**Directions**
From the line containing "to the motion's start" down to the line containing "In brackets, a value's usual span" in the records below, reproduce every line exactly, ends included, and omit all others.

### Entries shown

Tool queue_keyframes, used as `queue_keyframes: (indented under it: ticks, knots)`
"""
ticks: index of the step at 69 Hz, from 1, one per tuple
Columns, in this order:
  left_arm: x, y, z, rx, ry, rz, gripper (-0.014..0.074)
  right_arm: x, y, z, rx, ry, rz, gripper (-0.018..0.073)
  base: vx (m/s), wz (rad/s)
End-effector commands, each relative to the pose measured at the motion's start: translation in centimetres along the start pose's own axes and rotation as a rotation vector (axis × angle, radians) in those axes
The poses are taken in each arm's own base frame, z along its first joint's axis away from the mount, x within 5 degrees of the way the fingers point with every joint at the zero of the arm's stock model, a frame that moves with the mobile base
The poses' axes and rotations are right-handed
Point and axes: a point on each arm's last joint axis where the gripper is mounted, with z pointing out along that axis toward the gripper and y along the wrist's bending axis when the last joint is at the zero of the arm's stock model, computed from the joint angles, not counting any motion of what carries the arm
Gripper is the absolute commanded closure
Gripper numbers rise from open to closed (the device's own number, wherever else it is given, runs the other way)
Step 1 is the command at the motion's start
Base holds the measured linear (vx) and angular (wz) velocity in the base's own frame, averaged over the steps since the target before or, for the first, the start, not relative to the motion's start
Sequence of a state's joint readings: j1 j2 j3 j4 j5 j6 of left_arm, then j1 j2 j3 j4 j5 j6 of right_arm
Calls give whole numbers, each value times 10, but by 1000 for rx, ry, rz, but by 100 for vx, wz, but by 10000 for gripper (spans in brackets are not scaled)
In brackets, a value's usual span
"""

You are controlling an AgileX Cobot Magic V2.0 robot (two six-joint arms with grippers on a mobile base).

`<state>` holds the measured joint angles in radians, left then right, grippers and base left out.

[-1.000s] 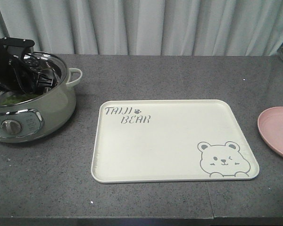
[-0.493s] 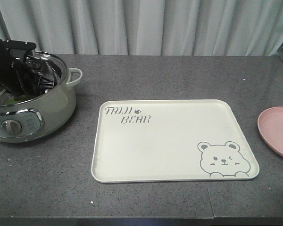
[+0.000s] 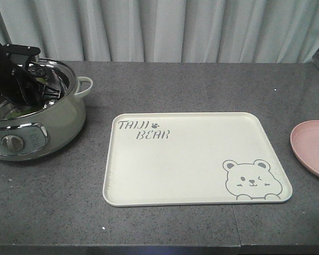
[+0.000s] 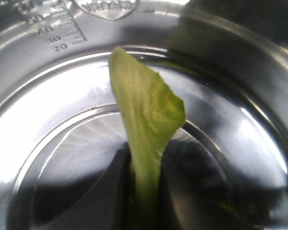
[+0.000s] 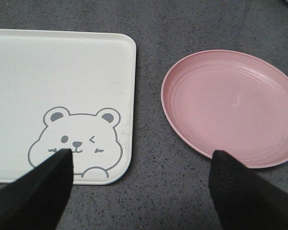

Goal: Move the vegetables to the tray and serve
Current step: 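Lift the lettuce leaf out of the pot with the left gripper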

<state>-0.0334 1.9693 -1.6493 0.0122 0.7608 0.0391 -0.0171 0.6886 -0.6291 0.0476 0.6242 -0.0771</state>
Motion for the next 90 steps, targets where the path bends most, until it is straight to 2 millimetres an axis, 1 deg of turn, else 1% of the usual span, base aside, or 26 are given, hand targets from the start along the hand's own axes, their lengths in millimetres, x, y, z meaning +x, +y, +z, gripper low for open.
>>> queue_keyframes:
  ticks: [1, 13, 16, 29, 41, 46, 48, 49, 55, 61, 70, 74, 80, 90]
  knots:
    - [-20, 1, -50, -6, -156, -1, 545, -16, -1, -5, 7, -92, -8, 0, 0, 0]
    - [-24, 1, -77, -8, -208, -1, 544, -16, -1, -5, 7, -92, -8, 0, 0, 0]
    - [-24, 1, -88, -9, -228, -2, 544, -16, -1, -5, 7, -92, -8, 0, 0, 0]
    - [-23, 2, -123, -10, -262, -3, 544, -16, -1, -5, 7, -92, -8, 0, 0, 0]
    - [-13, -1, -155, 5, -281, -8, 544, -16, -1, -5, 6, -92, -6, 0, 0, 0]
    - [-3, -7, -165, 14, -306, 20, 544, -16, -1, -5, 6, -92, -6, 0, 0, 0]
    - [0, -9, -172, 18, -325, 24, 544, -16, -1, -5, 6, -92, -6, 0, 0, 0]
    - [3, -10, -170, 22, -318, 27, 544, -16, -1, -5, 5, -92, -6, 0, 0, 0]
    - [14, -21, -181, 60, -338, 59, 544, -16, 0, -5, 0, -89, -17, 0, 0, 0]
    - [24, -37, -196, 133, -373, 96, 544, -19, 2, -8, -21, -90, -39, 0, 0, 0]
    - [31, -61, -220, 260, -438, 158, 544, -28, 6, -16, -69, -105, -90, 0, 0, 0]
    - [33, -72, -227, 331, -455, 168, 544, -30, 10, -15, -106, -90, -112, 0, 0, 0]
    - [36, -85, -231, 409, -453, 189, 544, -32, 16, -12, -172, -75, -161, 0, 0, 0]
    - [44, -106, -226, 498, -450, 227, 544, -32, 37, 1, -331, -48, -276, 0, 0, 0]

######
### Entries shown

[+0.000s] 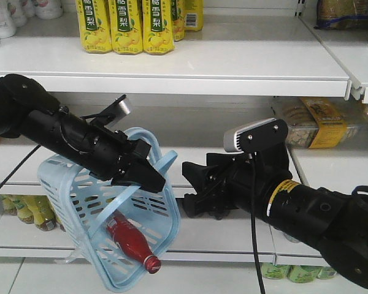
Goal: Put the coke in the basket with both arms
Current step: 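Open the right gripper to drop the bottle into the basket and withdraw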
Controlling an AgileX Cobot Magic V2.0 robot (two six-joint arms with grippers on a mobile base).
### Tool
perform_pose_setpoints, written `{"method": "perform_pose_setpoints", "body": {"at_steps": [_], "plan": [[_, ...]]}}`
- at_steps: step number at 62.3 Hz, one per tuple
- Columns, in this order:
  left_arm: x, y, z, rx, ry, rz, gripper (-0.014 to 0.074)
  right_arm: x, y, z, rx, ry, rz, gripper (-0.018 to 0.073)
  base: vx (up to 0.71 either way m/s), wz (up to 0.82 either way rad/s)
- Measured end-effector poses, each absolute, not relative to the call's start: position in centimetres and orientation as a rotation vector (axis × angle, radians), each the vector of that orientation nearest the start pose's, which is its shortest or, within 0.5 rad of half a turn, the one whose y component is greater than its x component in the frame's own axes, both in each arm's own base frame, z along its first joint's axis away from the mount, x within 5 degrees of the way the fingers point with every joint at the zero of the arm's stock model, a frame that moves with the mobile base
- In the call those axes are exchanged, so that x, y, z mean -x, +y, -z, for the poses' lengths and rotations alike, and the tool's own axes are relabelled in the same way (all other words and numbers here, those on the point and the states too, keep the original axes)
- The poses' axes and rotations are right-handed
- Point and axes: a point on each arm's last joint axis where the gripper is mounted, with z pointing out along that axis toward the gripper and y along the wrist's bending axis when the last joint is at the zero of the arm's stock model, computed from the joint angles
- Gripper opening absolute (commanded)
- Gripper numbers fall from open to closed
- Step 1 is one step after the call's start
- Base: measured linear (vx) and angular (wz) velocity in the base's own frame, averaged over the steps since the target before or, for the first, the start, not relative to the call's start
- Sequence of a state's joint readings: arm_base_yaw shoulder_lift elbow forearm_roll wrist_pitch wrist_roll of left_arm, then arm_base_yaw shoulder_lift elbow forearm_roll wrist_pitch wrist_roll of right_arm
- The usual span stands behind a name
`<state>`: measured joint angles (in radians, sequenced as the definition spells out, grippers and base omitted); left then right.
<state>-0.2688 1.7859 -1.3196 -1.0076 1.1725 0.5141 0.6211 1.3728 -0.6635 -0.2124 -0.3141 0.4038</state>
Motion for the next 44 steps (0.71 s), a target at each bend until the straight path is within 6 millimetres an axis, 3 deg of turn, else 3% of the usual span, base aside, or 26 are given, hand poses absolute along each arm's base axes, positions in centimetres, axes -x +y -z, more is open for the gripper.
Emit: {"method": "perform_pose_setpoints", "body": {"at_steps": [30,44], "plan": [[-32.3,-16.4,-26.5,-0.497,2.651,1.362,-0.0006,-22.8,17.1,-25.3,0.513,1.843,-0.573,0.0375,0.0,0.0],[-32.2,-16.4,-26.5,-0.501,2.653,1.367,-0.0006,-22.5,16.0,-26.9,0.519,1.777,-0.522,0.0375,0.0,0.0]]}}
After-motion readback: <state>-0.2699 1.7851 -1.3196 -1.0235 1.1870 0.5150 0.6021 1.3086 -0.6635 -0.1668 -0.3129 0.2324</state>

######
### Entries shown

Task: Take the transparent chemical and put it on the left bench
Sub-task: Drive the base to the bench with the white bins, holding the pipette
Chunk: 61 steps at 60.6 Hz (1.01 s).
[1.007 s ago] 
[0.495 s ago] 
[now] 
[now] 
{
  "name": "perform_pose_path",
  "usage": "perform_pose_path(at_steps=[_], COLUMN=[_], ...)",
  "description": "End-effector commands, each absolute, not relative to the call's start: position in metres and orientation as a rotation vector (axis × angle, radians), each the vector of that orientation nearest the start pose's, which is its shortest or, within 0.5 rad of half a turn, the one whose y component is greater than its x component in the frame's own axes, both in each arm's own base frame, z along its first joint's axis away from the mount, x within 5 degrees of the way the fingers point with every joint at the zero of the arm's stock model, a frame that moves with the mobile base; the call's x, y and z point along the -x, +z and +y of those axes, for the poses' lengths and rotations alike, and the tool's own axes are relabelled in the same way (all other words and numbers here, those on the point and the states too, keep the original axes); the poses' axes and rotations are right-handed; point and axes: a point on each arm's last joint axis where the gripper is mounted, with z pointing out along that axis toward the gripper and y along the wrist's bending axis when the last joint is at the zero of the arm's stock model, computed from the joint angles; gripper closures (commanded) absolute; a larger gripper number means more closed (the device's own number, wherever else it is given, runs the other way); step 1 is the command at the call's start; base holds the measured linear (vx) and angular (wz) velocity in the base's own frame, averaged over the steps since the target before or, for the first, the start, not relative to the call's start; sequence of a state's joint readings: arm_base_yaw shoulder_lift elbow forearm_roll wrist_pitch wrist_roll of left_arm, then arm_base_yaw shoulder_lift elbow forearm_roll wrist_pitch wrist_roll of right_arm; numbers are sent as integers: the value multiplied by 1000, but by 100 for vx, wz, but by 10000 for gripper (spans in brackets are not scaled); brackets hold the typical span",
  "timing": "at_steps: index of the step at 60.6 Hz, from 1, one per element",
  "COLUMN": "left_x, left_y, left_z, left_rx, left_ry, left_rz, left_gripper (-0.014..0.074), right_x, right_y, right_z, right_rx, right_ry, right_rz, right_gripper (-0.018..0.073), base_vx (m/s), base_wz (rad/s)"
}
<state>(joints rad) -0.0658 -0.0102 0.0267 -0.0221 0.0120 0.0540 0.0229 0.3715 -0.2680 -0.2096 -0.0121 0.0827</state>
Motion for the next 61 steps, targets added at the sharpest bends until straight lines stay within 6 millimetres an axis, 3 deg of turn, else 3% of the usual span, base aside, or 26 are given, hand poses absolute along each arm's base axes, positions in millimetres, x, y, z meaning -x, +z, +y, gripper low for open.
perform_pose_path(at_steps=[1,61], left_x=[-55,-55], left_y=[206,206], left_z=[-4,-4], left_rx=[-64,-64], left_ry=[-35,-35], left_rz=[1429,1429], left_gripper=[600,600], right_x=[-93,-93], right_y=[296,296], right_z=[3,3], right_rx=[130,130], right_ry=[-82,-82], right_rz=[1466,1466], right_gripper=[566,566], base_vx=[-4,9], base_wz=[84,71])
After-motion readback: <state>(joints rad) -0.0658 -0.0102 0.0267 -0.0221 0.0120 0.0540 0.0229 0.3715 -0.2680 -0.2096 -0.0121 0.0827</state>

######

**Problem solution**
Base holds the measured linear (vx) and angular (wz) velocity in the base's own frame, averaged over the steps since the target before or, for the first, the start, not relative to the motion's start
Sequence of a state's joint readings: j1 j2 j3 j4 j5 j6 of left_arm, then j1 j2 j3 j4 j5 j6 of right_arm
Calls give whole numbers, each value times 10, but by 1000 for rx, ry, rz, but by 100 for vx, wz, but by 10000 for gripper (spans in brackets are not scaled)
In brackets, a value's usual span

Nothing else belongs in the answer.